ACM conta, na mesma entrevista, que diariamente fornecia três ou quatro notícias exclusivas aos colunistas. Mas ressalva: ‘Falo com aqueles de que gosto’. E o que fazia o senador gostar ou não de um jornalista? ‘Há muitos que não gostam de mim, e não gosto deles. Agora, não tem por que eu estar fornecendo notícias para quem não gosta de mim’.

Ele segue: ‘Há pessoas com quem tenho uma certa intimidade, e então fico com as vantagens e desvantagens dessa amizade’. Entre esses, o senador cita o jornalista Elio Gaspari. ‘Houve um tempo em que para ser amigo do Elio pagava-se um alto preço. Ele deve dizer a mesma coisa: ‘Para ser amigo do Antonio Carlos, paga-se um alto preço’. Só que os inimigos dele, todos, acabam virando meus inimigos. Mas os meus inimigos vejo todo dia almoçando com ele’.

Perguntado sobre a receita para uma boa relação entre político e imprensa, ele explica: ‘Falar a verdade. Eu desafio qualquer um de vocês: ou não falo, ou falo somente a verdade’.

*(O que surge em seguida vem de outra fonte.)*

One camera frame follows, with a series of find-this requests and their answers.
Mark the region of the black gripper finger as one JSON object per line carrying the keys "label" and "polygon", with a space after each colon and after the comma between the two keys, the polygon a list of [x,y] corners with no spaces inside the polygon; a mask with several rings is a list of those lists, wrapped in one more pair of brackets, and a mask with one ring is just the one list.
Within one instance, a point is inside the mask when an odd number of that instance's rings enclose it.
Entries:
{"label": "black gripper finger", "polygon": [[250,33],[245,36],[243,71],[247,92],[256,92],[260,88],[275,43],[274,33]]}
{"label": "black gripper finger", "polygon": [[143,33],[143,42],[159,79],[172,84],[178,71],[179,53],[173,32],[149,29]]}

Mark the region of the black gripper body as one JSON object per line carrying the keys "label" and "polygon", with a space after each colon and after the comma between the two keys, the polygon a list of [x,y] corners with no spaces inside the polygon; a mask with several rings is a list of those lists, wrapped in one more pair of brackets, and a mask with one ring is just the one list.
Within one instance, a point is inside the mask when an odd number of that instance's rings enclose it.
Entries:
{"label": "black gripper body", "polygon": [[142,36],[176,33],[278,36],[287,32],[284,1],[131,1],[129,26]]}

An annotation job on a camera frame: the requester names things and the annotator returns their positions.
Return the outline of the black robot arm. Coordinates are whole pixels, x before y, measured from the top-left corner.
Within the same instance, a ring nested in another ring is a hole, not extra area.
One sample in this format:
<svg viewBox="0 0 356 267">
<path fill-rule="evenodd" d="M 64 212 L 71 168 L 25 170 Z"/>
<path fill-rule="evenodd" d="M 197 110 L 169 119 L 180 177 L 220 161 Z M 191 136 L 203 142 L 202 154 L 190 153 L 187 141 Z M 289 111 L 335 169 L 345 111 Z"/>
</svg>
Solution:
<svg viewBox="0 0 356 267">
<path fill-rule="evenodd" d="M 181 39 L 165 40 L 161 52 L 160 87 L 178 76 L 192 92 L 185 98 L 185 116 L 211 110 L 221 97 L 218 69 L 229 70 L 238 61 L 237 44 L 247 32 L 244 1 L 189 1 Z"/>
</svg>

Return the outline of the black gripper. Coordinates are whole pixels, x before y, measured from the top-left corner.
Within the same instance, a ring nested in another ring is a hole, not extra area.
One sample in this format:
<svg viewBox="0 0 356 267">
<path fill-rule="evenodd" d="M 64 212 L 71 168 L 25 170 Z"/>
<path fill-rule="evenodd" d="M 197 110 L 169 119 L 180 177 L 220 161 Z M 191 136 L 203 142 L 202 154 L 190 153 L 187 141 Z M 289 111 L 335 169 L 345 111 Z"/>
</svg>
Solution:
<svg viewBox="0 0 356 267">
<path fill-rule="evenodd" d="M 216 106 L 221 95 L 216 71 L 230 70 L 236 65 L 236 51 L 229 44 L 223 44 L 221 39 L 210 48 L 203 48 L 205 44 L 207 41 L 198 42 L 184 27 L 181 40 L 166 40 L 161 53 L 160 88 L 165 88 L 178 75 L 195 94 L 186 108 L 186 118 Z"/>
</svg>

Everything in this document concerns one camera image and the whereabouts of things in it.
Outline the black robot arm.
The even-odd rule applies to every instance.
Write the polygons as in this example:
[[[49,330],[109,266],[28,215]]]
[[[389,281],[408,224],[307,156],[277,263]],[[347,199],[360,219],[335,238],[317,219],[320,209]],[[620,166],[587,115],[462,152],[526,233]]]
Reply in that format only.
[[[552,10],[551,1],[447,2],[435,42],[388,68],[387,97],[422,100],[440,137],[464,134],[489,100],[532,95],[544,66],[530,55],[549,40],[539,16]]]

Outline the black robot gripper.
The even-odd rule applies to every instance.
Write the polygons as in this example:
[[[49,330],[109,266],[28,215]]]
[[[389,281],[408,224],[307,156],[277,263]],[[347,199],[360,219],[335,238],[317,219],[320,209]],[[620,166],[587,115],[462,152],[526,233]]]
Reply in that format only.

Durante a entrevista, o estilo agressivo ficou explícito numa discussão com Míriam Leitão. Ela o questionava sobre seu rompimento com o regime militar e a adesão à candidatura de Tancredo Neves, em 1984. ACM sustentou que não ‘abandonou o barco afundando’, disse que seria político também na oposição — o que, à época, nunca havia acontecido no plano nacional —, e partiu para o enfrentamento: ‘Quero que fique registrado nesse livro que eu exerço minha função com mais dignidade do que você (exerce) a sua profissão’. O clima esquenta: ‘ O senhor é quem está sendo entrevistado. E ACM devolve: ‘Eu respondo o que quero’.’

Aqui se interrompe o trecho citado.